Całą noc piły cydr. Rano zaczęło się SPA - solne masaże i nacieranie pieprzem. Potem nawilżanie sokiem z pomarańczy, trochę tymianku i koniecznie masło - dla ochrony przed promieniowaniem i lepszej opalenizny.
Oto 3 pijane przepiórki:
Nie było łatwo. Przewertowałam kilka książek i wyciągnęłam wnioski - przepiórka to ptak rzadki i jeszcze bardziej delikatny.
foto z książki "Ginger Pig Meat Book"
Wedle wszystkich opisów należy ją piec w 180, najwyżej 200 stopniach C przez maksymalnie pół godziny. A jeszcze lepiej ptaszka otulić plastrem boczku, żeby osłonić jego delikatną skórę.
Moim zdaniem, to za krótko. Zrezygnowałam z boczku, a dodatkowo podsmażyłam przepiórki przed pieczeniem.
Posoliłam, dodałam szczyptę świeżo mielonego pieprzu, odrobinę tymianku i cząstkę pomarańczy. A na wierzchu położyłam masło.
Piekłam w 200 stopniach. Najpierw 30 minut. Potem kolejne 10 i jeszcze 10. Dopiero wtedy przepiórki były na prawdę dobre.
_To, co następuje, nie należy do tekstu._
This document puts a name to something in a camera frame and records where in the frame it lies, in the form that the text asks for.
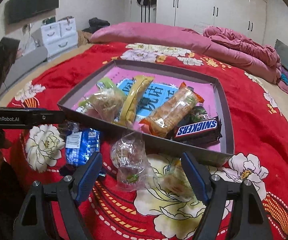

Jako dodatek świetnie sprawdziły się kluseczki - galuszki, gałuszki, Spätzle. Jak by ich nie nazywać - pyszne!
Niezawodny sposób:
400 g mąki
4 jajka
100 ml wody
szczypta soli
Zmiksuj wszystkie składniki, aż zaczną pojawiać się pęcherzyki powietrza. W dużym garnku zagotuj wodę.
Przyda się specjalna tarka do formowania klusek, przypomina mandolinę do jarzyn z pojemnikiem. Można też wyłożyć ciasto na sparzoną wrzątkiem deskę i nożem zgarniać do wody małe kluseczki.
Odcedzać gdy tylko się zagotują.
Sos:
2 marchewki
2 pietruszki
1 cebula
1 por
1/2 selera
1 łyżka klarowanego masła
1 łyżka mąki
1 szklanka bulionu
Podsmaż warzywa na maśle. Wstaw do piekarnika na pół godziny w temperaturze 200 stopni C. Rozdrobnij je malakserem albo tłuczkiem do ziemniaków. Posyp mąką, wymieszaj i dodaj bulion. Na koniec przecedź.
Można podawać z cukinią, pieczonym fenkułem i żurawiną.